Alain Rodriguez Data Architect & Team Lead at Teads
“The Cassandra community might be one of my favorite things about Cassandra. The community is active, all the time, and ready to help…”
Alain Rodriguez Data Architect & Team Lead at Teads

Teads is an innovative video advertising branding platform, that offers both ad-serving and Supply Side platform (SSP) features. Our goal is to connect publishers and advertisers, by providing publishers with outStream ad formats we invented (allowing to serve an ad without requiring video content, in text for example – the inRead), and empowering brands by allowing them to deliver qualitative video campaigns in premium context through these formats. As an SSP, our platform allows publishers to optimize yield and keep full control over the ads served on their website, whether they are classic campaigns served via VAST, or programmatic campaigns served throughReal Time bidding. I am the main Data Architect, in charge of storing our tracking data. This tracking data is then used to provide real-time statistics which help us decide which ad is the best one to broadcast — millions of times — every day.

Apache Cassandra at Teads

Screen Shot 2014-12-01 at 11.33.57 PM

We’re currently using Apache Cassandra 1.2.18 but we plan to migrate to 2.0.11 very soon, and then to DataStax Enterprise 4.6.  After three years on our own we finally chose to use DataStax support, software and managed services.  We hope this DSE integration will help us in our stabilization and quality approach; that is now the main goal in our worldwide deployment.

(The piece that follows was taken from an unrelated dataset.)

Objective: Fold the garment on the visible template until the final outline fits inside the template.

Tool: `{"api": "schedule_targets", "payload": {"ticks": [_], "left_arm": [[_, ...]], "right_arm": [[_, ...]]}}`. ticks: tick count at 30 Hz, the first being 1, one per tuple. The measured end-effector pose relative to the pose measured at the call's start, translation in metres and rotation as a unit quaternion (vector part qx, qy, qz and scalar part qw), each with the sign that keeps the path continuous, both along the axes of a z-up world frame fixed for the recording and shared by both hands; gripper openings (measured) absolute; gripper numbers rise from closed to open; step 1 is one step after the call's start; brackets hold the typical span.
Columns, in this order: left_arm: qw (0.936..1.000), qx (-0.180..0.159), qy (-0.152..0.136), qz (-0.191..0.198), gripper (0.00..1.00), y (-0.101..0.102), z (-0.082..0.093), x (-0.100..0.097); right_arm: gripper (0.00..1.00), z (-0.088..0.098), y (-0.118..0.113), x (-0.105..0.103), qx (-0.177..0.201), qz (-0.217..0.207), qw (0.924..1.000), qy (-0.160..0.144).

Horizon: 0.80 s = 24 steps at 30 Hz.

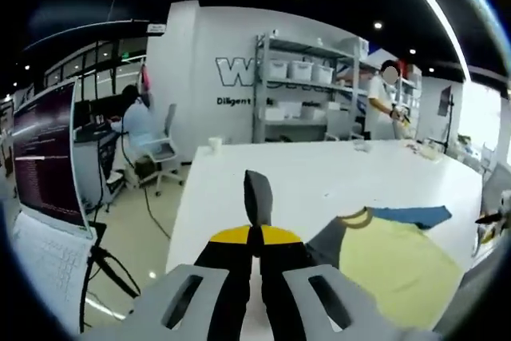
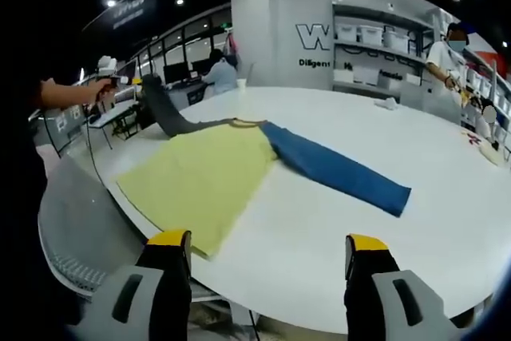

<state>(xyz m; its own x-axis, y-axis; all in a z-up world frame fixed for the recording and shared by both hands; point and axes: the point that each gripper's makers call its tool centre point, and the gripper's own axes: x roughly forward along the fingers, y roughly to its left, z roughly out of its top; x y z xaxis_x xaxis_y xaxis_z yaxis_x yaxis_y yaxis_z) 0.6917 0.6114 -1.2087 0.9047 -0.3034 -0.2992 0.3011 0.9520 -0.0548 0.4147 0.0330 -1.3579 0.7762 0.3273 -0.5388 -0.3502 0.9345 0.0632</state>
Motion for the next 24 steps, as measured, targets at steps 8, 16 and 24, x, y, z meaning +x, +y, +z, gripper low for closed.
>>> {"api": "schedule_targets", "payload": {"ticks": [8,16,24], "left_arm": [[0.9979,-0.021,-0.018,-0.059,0.01,-0.057,0.028,0.002],[0.9927,-0.064,0.004,-0.103,0.01,-0.105,0.043,0.002],[0.9861,-0.076,0.02,-0.147,0.01,-0.153,0.049,0.003]], "right_arm": [[0.88,0.004,0.0,-0.002,-0.003,0.008,0.9999,-0.013],[0.89,0.001,-0.002,-0.008,-0.01,0.009,0.9999,-0.008],[0.89,-0.001,-0.004,-0.012,-0.008,0.0,0.9999,-0.007]]}}
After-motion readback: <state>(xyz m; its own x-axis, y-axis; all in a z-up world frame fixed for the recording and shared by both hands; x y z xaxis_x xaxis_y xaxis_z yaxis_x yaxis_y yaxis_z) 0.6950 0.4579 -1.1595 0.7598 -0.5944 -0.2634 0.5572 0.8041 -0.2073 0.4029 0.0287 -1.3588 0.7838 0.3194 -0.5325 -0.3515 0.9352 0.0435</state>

We use Apache Cassandra in 3 distinct ways:
• We use a lot of counters to provide real time statistics of the number of people exposed to any ad, website, and more.

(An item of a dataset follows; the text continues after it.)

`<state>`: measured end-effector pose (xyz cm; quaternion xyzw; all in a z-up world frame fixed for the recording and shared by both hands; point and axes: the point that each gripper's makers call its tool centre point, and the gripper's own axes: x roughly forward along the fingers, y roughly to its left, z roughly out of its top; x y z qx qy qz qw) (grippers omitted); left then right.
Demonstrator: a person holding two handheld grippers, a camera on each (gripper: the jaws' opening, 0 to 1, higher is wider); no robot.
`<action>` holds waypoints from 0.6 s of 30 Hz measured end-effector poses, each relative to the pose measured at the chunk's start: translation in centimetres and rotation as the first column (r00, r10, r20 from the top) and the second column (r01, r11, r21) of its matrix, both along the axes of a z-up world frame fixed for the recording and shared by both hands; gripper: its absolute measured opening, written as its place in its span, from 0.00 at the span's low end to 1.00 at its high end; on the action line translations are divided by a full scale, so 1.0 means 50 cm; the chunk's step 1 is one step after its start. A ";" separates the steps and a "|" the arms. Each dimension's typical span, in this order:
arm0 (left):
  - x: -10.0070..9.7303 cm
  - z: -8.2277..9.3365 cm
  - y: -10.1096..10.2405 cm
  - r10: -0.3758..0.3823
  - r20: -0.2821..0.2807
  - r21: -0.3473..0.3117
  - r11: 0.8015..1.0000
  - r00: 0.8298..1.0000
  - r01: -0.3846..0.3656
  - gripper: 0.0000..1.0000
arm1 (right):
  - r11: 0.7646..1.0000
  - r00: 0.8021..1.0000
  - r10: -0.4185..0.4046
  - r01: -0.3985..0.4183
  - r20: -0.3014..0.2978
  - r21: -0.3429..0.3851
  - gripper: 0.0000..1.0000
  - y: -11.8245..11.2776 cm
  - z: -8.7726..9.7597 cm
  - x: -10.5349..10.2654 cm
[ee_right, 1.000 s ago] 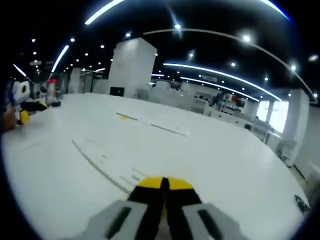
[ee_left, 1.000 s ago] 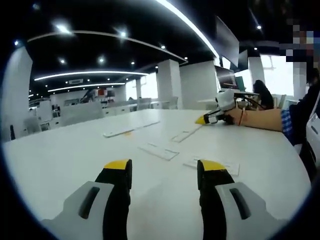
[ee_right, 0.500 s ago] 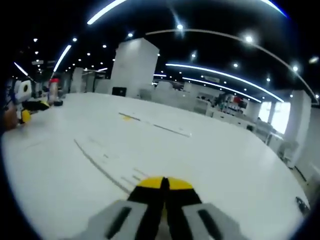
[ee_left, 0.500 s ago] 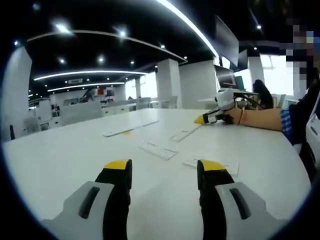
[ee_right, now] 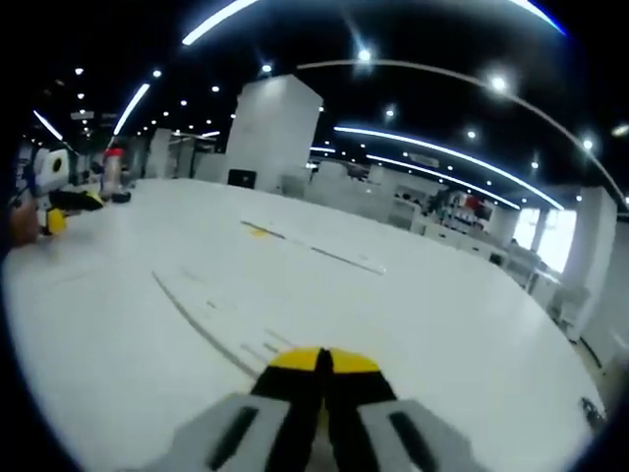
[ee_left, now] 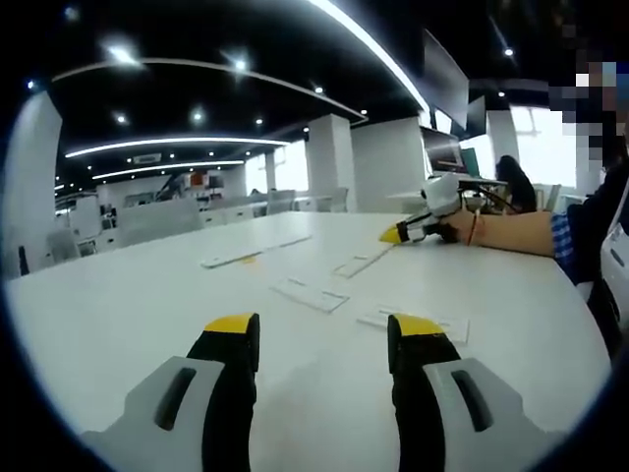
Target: Locate the socket holder cover, grip the socket holder cover, clip it into the socket holder slot.
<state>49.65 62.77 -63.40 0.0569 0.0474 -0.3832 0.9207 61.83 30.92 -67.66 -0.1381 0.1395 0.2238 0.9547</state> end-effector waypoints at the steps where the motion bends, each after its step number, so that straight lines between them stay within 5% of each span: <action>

• We store data from our big data stack. Cassandra is an endpoint for our Spark stack. We cross dimensions to have all the desired information available to our customers. We currently process our data to have more than 100 simple and crossed dimensions

• We store data to be able to give our algorithm the data it needs to choose the best ad to display following a specific set of rules.

Choosing Apache Cassandra & Deployment Details

We needed, in every piece of our infrastructure, linearly and horizontally scalable technologies, highly available (with no Single Point of Failure), and allowing for worldwide deployment.

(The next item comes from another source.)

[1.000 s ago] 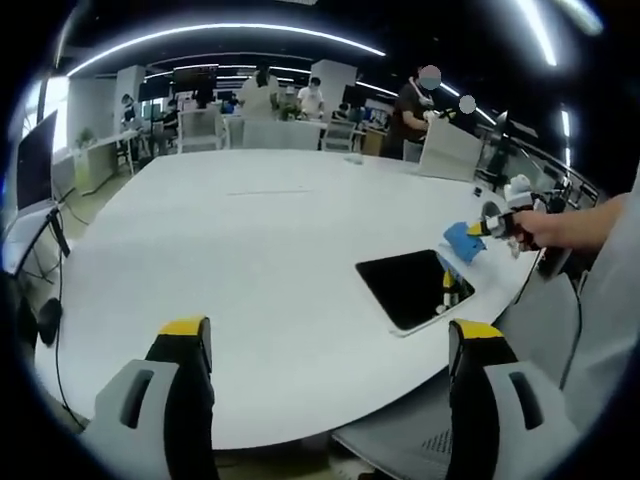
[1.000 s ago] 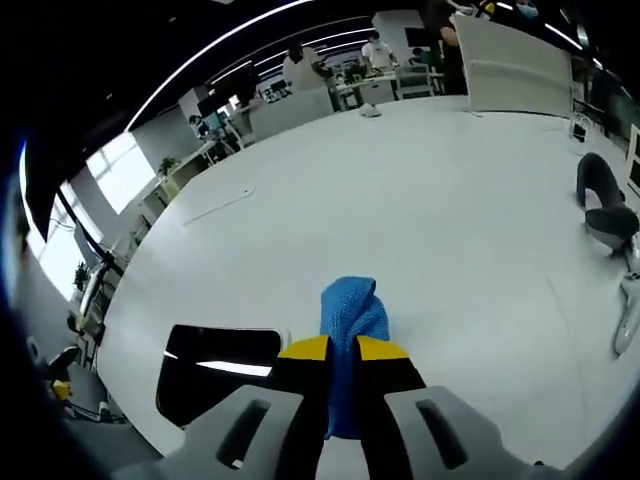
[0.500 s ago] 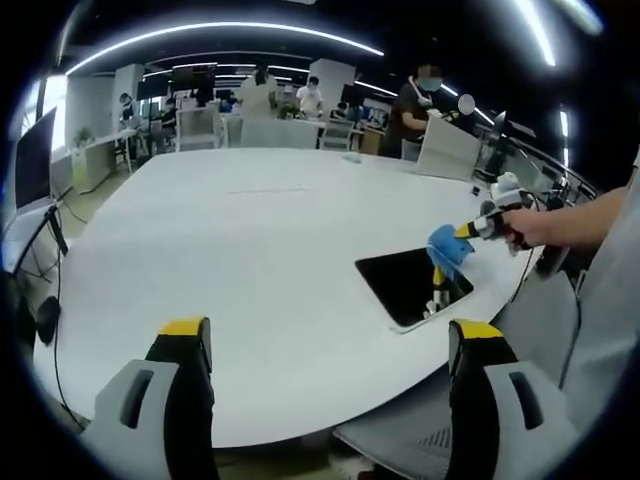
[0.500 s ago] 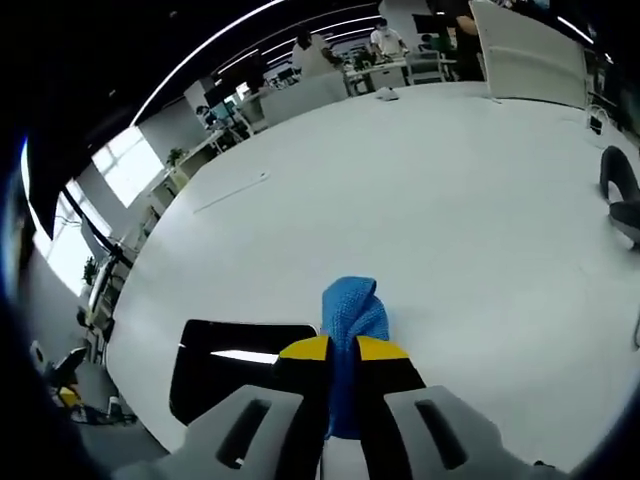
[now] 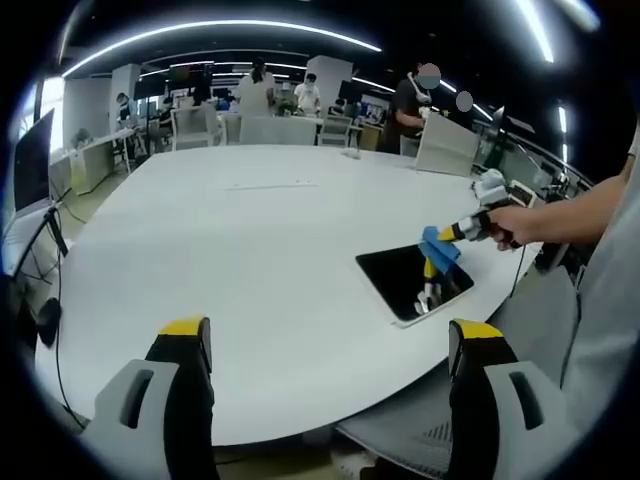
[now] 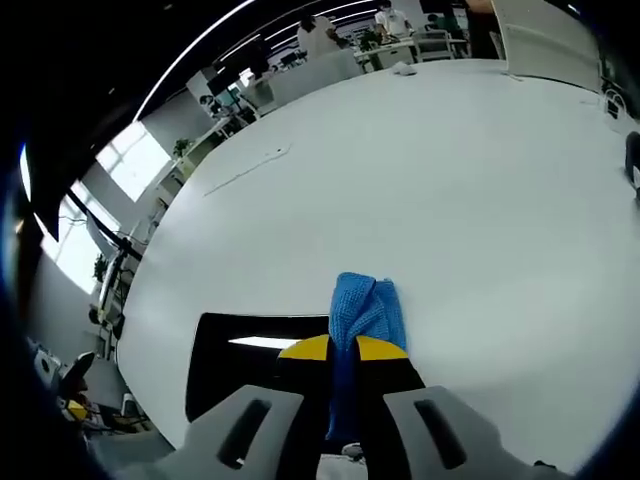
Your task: Wipe the mirror surface with the cleaning cloth until all visible marks leave the cleaned area.
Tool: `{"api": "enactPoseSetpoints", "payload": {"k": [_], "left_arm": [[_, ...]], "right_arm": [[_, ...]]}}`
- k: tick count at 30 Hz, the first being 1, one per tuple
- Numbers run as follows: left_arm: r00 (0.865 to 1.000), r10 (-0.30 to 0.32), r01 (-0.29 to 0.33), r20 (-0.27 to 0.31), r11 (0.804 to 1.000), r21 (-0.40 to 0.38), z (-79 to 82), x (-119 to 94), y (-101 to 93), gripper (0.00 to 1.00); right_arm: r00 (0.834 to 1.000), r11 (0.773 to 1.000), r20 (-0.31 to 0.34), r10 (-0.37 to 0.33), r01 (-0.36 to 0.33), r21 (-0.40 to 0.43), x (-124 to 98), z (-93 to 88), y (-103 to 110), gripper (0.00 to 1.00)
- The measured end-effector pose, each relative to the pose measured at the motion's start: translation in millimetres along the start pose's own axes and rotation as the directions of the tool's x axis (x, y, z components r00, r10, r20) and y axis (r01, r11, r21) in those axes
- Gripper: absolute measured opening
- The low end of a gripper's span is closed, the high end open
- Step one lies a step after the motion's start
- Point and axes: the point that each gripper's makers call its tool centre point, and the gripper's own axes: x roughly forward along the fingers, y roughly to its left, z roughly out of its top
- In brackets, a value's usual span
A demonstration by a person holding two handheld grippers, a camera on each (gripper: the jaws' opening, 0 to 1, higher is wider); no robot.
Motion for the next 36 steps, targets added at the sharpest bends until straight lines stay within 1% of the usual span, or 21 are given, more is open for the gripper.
{"api": "enactPoseSetpoints", "payload": {"k": [1,3,6,8,15,21,25,28,33,36], "left_arm": [[1.0,-0.001,0.001,-0.002,1.0,-0.003,-0.6,0,0.3,0.99],[1.0,-0.001,0.001,-0.003,1.0,-0.003,-0.8,-1,-0.3,0.99],[1.0,-0.003,0.003,-0.003,1.0,-0.003,-2.0,-2,-0.5,0.99],[1.0,-0.004,0.004,-0.007,1.0,-0.003,-3.1,-3,-1.3,0.99],[1.0,-0.004,0.004,-0.011,1.0,0.006,-3.2,-6,-0.1,0.99],[1.0,-0.01,0.009,0.005,1.0,0.027,-0.5,-3,1.7,0.99],[0.999,-0.029,0.03,-0.015,0.999,0.045,-4.9,5,-2.7,0.99],[0.999,-0.042,0.043,-0.017,0.998,0.049,-2.8,8,-8.0,0.99],[0.999,-0.047,0.048,-0.023,0.998,0.046,-3.9,10,-6.9,0.99],[0.999,-0.042,0.043,-0.025,0.998,0.043,-3.0,8,-5.0,0.99]], "right_arm": [[1.0,1.0,-0.009,-0.001,0.001,-0.002,2,-2.4,-1,0.02],[1.0,1.0,-0.012,0.004,-0.003,0.022,3,-3.9,1,0.02],[1.0,1.0,-0.019,0.009,-0.008,0.008,8,-4.8,6,0.02],[0.999,1.0,-0.025,0.02,-0.02,0.014,12,-4.1,9,0.02],[0.998,0.998,-0.038,0.051,-0.05,0.025,18,-7.0,35,0.02],[0.998,0.998,-0.038,0.052,-0.051,0.027,30,-7.3,50,0.02],[0.998,0.998,-0.037,0.058,-0.057,0.025,34,-8.9,63,0.02],[0.998,0.998,-0.038,0.059,-0.058,0.019,37,-9.3,70,0.02],[0.996,0.997,-0.044,0.072,-0.071,0.022,38,-9.7,84,0.02],[0.996,0.997,-0.045,0.079,-0.079,0.017,44,-9.0,90,0.02]]}}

Our goal was to have a database able to handle a high throughput with low latencies and without sacrificing consistency.  We knew from the start that we were going to grow strongly and worldwide.

All these features already existed in Cassandra’s 0.8 version (first release of the distributed counter, which was also a cool feature for our time series counting metrics), when we started using it at the end of 2011.  We considered this choice as “future-proof” at the time, and can confirm today that it is.

We liked Cassandra’s main characteristics:
• No single point of failure (We have SLAs, and any down time is really expensive)

• Horizontal scaling (Using AWS, this is very easy and efficient)

• Write efficiency (We track a lot, so our use case fits well.)

• Presence of counters

• Peer to peer clustering, with no master/slaves.

At the time in 2011 we had no money, nor time for real stress tests and we did not perform relevant tests to choose the proper technology.  I have to confess that this choice was made by feel, trust, and after reading a lot on the Web.  We finally chose Cassandra over HBase mainly because of our use case, which implies a lot of writes; more precisely, Writes >> Reads, which is a use case Cassandra is good at.  Another reason had to do with Cassandra’s peer-to-peer system, which we liked more than the more classical master / slave system.

Deployment Details

In terms of numbers, we now use 30 i2.2xLarge EC2 nodes (Amazon – AWS) on two clusters. Our main cluster is using 2 DC (US-East + EU-West) and we plan to open a third one in Asia in a few weeks.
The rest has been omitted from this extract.